Start of EXERCISE INPUT
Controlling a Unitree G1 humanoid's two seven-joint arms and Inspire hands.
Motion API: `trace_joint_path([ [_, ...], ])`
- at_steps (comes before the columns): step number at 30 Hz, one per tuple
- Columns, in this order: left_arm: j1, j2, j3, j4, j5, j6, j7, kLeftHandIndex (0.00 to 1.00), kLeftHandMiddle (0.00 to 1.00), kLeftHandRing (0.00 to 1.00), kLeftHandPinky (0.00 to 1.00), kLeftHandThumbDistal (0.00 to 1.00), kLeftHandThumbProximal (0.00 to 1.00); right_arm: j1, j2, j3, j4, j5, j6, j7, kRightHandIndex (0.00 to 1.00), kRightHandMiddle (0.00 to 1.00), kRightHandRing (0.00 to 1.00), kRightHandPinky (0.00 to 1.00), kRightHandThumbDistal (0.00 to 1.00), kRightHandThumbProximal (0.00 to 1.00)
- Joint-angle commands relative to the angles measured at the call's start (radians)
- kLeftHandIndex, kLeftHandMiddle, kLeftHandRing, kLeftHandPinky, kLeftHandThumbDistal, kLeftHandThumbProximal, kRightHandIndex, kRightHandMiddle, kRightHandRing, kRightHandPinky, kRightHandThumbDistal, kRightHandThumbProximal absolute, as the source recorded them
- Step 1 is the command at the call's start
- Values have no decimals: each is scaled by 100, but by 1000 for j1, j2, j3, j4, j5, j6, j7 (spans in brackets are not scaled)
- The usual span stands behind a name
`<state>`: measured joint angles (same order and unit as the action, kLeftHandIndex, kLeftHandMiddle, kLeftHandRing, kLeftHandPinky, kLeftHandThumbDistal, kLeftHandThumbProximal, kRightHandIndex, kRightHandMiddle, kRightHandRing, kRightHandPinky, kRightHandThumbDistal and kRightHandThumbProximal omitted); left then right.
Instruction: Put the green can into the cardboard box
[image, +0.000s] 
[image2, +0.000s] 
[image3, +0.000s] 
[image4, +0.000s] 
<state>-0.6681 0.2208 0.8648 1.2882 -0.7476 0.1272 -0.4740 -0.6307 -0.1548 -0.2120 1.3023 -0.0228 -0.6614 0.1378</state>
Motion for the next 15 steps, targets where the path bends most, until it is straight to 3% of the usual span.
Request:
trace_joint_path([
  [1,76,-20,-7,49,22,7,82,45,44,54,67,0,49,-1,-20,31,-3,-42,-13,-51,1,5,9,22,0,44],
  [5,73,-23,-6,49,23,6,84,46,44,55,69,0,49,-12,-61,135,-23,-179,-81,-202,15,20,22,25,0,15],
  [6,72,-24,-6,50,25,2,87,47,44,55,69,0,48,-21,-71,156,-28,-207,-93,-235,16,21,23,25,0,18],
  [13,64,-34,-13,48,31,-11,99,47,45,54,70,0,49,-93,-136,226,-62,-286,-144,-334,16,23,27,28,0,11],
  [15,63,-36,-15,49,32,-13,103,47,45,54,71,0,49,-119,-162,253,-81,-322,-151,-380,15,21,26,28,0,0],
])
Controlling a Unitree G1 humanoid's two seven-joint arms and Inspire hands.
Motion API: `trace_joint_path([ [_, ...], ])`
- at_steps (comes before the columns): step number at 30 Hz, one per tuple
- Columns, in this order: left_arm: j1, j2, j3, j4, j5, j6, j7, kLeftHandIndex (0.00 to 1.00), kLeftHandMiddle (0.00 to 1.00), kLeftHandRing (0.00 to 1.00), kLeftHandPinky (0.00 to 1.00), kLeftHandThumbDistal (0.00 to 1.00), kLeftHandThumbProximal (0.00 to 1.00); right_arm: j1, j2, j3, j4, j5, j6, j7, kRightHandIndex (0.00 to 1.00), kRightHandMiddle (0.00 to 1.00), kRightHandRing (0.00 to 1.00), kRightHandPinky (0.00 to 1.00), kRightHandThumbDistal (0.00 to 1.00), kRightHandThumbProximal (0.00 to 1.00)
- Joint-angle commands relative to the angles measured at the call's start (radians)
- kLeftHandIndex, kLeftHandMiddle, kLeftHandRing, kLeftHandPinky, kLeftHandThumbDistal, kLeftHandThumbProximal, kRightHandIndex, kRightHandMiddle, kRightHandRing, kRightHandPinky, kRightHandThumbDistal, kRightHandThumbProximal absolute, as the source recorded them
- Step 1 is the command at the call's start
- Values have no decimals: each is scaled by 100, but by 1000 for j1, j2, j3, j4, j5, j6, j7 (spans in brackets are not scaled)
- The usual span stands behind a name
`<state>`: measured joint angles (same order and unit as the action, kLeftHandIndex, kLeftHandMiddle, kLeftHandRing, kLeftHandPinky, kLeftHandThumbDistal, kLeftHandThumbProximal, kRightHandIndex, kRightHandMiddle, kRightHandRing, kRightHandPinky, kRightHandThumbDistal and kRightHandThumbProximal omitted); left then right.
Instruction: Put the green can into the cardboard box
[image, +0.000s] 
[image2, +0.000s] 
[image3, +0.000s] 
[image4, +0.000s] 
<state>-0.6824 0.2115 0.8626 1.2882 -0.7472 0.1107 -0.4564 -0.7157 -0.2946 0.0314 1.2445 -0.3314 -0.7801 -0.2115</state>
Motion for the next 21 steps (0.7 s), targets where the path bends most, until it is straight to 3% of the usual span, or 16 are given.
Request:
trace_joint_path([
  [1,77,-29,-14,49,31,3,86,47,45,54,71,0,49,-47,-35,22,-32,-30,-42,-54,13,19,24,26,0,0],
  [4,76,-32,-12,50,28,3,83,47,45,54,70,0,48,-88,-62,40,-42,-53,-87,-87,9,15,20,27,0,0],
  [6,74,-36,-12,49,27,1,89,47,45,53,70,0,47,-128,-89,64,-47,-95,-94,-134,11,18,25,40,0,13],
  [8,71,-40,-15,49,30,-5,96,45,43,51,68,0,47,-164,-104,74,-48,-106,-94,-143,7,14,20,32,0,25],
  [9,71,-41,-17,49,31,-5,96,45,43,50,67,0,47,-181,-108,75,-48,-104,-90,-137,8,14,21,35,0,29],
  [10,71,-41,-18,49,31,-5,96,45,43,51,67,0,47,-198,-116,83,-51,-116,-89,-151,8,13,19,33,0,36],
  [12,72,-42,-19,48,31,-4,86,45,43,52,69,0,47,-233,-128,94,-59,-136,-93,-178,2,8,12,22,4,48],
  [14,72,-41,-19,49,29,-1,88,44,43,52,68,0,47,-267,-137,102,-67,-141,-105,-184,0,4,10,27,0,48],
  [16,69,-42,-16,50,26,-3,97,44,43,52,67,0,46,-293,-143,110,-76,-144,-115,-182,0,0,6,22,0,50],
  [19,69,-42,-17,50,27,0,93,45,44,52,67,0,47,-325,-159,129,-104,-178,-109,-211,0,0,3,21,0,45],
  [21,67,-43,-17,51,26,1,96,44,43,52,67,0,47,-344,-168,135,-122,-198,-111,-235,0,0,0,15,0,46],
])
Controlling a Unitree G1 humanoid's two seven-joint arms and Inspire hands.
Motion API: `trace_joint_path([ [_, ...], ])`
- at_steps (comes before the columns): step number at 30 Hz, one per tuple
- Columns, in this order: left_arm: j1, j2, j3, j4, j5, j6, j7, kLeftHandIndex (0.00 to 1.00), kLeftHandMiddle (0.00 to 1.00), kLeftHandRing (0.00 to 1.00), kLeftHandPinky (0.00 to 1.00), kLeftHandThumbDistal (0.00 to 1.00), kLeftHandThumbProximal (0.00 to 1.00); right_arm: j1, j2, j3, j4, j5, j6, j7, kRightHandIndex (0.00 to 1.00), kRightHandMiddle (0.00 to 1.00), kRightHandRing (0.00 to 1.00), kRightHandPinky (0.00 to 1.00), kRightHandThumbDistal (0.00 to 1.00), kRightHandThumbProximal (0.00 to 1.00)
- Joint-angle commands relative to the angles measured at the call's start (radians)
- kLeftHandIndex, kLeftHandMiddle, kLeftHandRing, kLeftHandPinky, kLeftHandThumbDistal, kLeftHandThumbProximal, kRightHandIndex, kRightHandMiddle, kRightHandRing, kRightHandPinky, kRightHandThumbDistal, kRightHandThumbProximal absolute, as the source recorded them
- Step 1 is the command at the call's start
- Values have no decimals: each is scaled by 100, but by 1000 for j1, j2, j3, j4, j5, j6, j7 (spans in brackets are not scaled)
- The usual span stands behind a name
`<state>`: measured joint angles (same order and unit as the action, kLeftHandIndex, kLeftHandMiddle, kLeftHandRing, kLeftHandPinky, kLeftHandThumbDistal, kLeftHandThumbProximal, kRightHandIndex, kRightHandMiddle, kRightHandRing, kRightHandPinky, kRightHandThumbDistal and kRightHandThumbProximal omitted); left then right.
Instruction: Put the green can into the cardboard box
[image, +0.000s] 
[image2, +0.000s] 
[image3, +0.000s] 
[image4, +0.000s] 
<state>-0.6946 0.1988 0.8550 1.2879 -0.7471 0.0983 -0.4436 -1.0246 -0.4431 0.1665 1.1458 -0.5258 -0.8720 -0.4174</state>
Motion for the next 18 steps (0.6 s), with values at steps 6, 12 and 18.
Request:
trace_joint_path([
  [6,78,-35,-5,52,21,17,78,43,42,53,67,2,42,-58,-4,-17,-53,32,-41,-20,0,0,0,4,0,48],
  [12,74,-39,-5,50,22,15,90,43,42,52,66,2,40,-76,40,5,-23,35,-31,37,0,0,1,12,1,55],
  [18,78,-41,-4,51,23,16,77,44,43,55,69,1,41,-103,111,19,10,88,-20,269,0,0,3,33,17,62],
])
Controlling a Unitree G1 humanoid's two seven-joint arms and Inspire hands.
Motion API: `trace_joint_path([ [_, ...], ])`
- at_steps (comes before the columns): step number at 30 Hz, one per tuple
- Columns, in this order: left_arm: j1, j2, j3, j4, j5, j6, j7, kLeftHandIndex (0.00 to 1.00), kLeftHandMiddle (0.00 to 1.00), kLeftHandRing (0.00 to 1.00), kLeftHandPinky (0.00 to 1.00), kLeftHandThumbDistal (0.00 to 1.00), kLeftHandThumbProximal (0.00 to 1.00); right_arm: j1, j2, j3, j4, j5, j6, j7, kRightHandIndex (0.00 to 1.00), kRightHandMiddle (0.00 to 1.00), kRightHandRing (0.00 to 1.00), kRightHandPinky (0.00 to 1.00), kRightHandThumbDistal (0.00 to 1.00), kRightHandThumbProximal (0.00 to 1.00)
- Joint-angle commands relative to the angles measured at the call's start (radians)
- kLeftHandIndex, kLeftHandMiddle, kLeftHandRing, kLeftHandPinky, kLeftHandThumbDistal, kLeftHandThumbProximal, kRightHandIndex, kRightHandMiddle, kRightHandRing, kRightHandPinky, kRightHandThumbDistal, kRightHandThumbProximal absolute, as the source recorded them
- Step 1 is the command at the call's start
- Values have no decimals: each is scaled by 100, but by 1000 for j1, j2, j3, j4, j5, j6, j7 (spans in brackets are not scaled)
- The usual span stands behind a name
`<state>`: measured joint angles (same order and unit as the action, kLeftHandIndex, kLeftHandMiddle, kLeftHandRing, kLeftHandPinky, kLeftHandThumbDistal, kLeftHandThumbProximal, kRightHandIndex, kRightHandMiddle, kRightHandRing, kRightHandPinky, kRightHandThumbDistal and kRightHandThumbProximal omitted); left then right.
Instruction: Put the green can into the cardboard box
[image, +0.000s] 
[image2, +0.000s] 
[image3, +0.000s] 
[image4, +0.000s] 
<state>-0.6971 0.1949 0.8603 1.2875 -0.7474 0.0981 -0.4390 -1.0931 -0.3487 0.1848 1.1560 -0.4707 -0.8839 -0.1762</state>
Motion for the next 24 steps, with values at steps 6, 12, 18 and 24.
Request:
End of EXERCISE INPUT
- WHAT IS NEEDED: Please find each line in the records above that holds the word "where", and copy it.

- RESPONSE FOR THIS EXERCISE:
Motion for the next 15 steps, targets where the path bends most, until it is straight to 3% of the usual span.
Motion for the next 21 steps (0.7 s), targets where the path bends most, until it is straight to 3% of the usual span, or 16 are given.

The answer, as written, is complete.